Noble ideas unfulfilled

When we admire someone personally and recognize their achievements, objective political analysis of what they say is a challenge. Such is the case as we ponder the nbc interview by the distinguished Former President of Namibia, Hifikepunye Pohamba that aired on Monday.

The Former President defended the Founding President. His defense regarding the startling adjectives used by Landless People’s Movement (LPM) leader Bernadus Swartbooi was not unexpected. There have been condemnations from a line of Swapo wings, supporters, and leaders. He gave one more.

Pohamba emerged from retirement to defend power, but not the pleas of the poor. This is a disappointment. He did not plead for the government to do more. He did not ask Geingob why the Mass Housing Project sites were left unfinished. He did not mention the fishermen who lost their jobs due to Fishrot. He defended the deteriorating status quo.

Speaking bluntly, no one is thinking about the Founding President when food is not on the table. Nujoma, one of our greatest Namibian heroes, is the past. The viable solutions to the huge problems Namibia faces lie in the now. The new normal for Parliament and everywhere else will be that angry, frustrated masses will demand their say on any subject. They may not fit previous methods of doing so.

Hundreds of thousands live in tin shacks, with insufficient access to clean water. Government services are non-existent for many. Unemployed citizens are freezing in the winter night’s air and they couldn’t care less about Nujoma; they are angry.

The distinguished Former President also spoke about his unsuccessful Mass Housing Program (MHP). This program was the centerpiece of his administration. Pohamba has his Mo Ibrahim award money and executive retirement package that includes a newly built luxury home at State cost. His justly earned benefits are completely untouched by the economic disaster that has put the country on its knees. His perspective, therefore, on the desperate plight of homeless, malnourished, cold, and underprivileged Namibians, is out of step.

He was speaking to a nation of people who have been retrenched, forced to accept half and quarter salaries, or who own businesses in distress. And yet, he says of his failed housing efforts that, “the housing program was a noble idea.”

We are interested for him to say why it didn’t work. What did he do to provide oversight on the housing program? Instead, he waves the white flag on his own housing program, while homeless people are angry about broken promises.

Namibian children and grandchildren are saddled with paying back the billions Pohamba borrowed for the MHP that did not work.
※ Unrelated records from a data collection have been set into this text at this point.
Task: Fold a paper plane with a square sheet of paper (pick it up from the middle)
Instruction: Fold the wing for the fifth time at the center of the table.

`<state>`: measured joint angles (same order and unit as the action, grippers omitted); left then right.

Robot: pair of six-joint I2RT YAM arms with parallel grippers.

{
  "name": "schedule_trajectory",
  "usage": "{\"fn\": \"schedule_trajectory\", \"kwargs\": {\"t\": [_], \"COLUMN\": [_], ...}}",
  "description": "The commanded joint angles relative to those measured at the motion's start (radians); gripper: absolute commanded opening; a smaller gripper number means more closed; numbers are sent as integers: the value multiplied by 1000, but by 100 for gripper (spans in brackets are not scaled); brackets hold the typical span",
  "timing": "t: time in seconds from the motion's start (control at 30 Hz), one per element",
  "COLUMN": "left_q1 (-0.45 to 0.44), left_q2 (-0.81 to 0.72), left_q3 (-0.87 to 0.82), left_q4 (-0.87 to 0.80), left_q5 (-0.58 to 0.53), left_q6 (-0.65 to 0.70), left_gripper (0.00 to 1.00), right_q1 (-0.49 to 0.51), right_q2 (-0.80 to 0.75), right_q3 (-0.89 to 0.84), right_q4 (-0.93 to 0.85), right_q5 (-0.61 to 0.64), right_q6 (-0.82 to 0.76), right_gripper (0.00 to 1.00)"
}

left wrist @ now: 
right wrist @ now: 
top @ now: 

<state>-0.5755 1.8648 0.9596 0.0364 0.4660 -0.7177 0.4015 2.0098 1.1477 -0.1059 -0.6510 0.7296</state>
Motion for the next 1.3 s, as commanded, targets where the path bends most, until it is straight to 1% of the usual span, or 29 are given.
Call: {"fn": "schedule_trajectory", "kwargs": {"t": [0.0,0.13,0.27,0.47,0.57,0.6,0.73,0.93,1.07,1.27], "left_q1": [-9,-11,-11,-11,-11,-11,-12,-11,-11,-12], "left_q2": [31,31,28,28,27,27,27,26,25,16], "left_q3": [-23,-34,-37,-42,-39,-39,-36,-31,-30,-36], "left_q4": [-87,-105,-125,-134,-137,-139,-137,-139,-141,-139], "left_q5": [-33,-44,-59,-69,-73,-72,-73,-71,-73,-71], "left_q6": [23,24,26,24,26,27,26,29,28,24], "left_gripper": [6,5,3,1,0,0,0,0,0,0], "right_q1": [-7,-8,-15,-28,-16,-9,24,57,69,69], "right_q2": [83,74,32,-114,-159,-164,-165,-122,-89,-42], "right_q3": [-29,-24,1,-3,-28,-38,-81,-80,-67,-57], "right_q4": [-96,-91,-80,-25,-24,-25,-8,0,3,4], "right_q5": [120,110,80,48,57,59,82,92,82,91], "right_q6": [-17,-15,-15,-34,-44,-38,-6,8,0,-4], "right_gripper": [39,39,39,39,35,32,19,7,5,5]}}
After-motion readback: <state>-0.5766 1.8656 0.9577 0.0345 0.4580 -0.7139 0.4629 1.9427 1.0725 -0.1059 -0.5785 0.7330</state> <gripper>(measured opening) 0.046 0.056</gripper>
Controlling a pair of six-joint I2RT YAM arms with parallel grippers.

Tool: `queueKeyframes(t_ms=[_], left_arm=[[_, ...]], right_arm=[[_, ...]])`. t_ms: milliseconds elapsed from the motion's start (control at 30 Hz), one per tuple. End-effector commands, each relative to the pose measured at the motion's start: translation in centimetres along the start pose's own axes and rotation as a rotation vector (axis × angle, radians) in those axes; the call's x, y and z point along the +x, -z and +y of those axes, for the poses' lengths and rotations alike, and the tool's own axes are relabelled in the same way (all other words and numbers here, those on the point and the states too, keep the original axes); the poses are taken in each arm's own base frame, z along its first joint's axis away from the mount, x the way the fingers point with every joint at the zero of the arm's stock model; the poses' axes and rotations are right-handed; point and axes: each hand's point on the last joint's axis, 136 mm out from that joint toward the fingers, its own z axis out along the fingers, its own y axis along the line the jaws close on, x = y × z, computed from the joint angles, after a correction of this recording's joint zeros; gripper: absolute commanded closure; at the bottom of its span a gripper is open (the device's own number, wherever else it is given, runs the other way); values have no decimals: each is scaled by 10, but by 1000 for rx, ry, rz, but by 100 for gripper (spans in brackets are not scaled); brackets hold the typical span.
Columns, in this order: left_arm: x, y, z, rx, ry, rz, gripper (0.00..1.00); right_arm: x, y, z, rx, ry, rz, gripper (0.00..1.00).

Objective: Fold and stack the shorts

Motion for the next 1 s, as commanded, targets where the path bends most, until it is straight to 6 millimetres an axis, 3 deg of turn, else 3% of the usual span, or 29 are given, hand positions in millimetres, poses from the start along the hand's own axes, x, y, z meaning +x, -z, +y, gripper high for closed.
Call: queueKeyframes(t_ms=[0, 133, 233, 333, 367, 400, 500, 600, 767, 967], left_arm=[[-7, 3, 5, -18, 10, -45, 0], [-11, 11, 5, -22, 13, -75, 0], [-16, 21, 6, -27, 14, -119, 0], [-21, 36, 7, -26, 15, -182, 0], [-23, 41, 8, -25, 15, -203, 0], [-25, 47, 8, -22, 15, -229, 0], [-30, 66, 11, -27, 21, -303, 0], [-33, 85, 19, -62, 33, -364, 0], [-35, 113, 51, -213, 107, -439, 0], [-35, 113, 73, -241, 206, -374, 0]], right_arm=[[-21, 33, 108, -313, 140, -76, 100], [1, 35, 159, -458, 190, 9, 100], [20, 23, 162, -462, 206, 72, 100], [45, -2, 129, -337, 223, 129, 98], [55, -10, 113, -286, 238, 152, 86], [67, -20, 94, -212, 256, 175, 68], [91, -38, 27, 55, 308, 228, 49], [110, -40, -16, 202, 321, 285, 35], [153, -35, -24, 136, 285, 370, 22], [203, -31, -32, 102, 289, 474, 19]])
The Former President commended the current president for his government’s response to the pandemic in Namibia. The Pohamba interview aired just after the Swapo press conference. One can make a good case that the point of the entire effort was to applaud Geingob. Indeed, the public should show deserved appreciation to the Ministry of Health. But, that is not the last word on this topic.

People are angry when they imagine how many face masks, ventilators, and other protective equipment could have been purchased with the sinful amount of money allegedly stolen by the Fishrot gang. When a vaccine is found, will Namibia have the funds left after corruption, to buy it?

‘Fitty’s’ new multi-million dollar house could have provided funds to complete dozens of Mass Housing Project homes.

The 11 luxury cars owned by the accused could have provided enough for improved sanitation in schools in Kavango West. Those learners were sent home because the facility cannot be made safe during the pandemic. There are no funds.

Imagine if the loot passed on by the Fishrot lawyers went to provide N$750 to citizens in need.

SME Bank-rot board members are accused of receiving millions for their own personal use. What if that money were available to upgrade hospitals not just for COVID preparations, but for TB or expectant mothers?

How did we let things deteriorate so much in Namibia?

It has been said that those who forget history are condemned to repeat it. In the first elections in Britain after World War II, Winston Churchill, who had led his nation to victory, was defeated at the polls. The voters saw that his leadership characteristics were great for war but were insufficient for rebuilding. Our leaders during the long struggle for freedom won the constitutional freedoms we all enjoy today.

But now, things are so far out of control with the implementation of viable programs free of corruption and waste. We must now consider that our great heroes during the liberation struggle, may not have been the right people to build a new nation in peaceful times.

The time for noble ideas is passed. We need solid solutions. The ship of state needs to be set on a better course pointing towards tomorrow, not yesterday.